Danny Brocklehurst (born June 1971) is an English screenwriter, playwright, and former journalist. He has won both BAFTA and Royal Television Society writing awards. He was featured in the writers' section of Broadcast magazine's Hot 100 in 2007. His 2024 Netflix drama Fool Me Once is the sixth most successful Netflix show of all time.
In November 2024, The Hollywood Reporter named him as one of their "'top 50 most powerful producers".[1]
In 2024, Brocklehurst was included in the Radio Times 100 list of the most powerful people in British television.[2]
Early life
Brocklehurst was born in Hyde, Cheshire, in June 1971. He grew up in a working-class home and had several jobs before entering the media.

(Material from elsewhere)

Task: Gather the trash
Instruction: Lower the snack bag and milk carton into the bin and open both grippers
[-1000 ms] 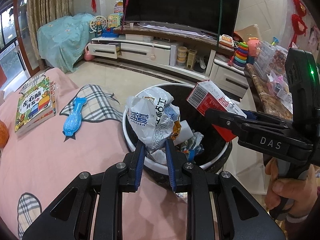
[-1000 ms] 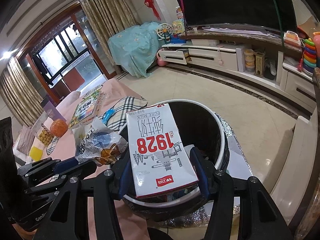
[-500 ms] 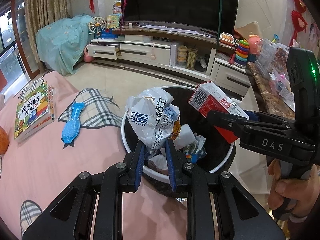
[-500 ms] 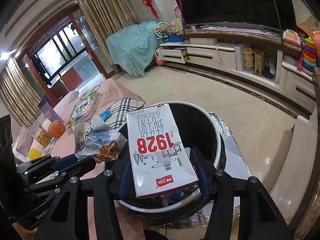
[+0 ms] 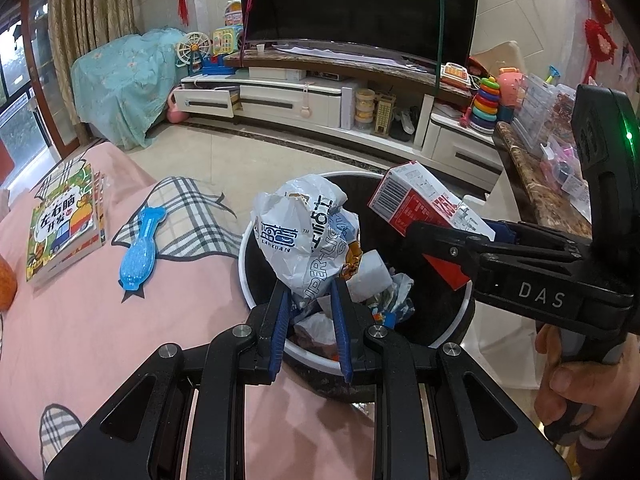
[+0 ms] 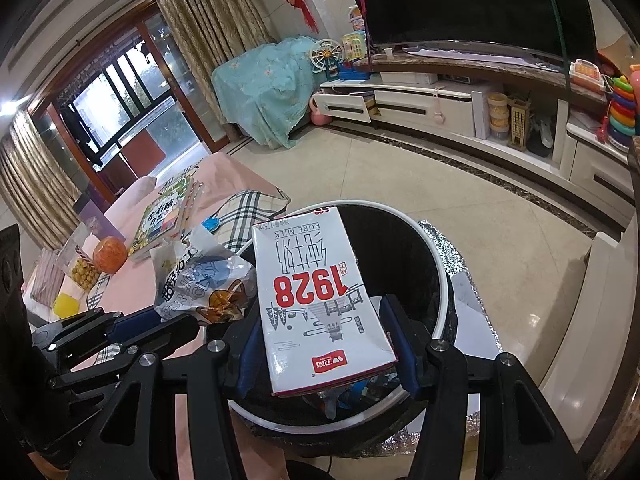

From 1993, he worked as a journalist for several years, freelancing for The Guardian, City Life, and Manchester Evening News while serving as a senior feature writer for The Big Issue.[3]
Brocklehurst left journalism to become a full-time screenwriter.[4] He cited Tony Marchant, Jimmy McGovern, and Alan Bleasdale as his writing inspirations. In a Creative Times feature in 2010, he wrote that Our Friends in the North was his favourite drama of all time. He wrote several episodes of the BAFTA award-winning series Clocking Off,[5] as well as the two-part BBC film The Stretford Wives.[6] With Shameless, he won a BAFTA for series one, co-wrote series two with Paul Abbott and became lead writer on series three. He left prior to the fourth series.[7]
In 2011 it was announced that Brocklehurst would write a new HBO drama, Dirty, with Andrea Arnold attached to direct.[14] This project was subsequently developed with Sharon Horgan and Amazon.[15] In August 2013, BBC One announced a new drama, Ordinary Lies, written by Brocklehurst.[16]
In February 2014, HBO announced a project called A Teacher, which would be co-written by Brocklehurst and Hannah Fidell, and executive produced by Mark Duplass. The show, a drama about a teacher/student relationship, based on the film of the same name, did not get made by HBO but was picked up by FX.[19] In 2017 Netflix made Safe starring Michael C. Hall, written by Brocklehurst and Harlan Coben.[20][21]
In 2024, his drama Fool Me Once became a smash Netflix hit. The series was number one in 75 countries and is currently the 6th most successful English language Netflix show of all time.
Brocklehurst has written three award-winning plays, My Eight Times Table, Nobody and Loaded (transferred to Radio Four),[29] as well being story adviser and book co-writer of the West End (and national touring) musical Never Forget.[30][31] His play Casual Ties was a Royal Exchange hit in 2014. It is a dissection of modern relationships.[citation needed]
Radio
Brocklehurst has written extensively for radio. His detective series Stone for Radio 4 is in its ninth series.[32] It stars Hugo Speer as Detective Inspector John Stone and every episode features a morally complex crime. It has been described as "gritty" (The Guardian), "hard hitting" (The Times), and "realistic in a way radio drama rarely is" (The Observer).[citation needed]
He wrote a play about Margaret Thatcher's mutually assured destruction policy in the 1980s, The End of The World,[33] a thriller about a man who seems to have ceased to exist, Nobody, an Australian set examination of greed, Loaded and a single drama about an eighty-year-old woman who admits to a series of brutal murders, Mary Shane.[34]
He has appeared as a regular commentator on Radio 4 and 5Live.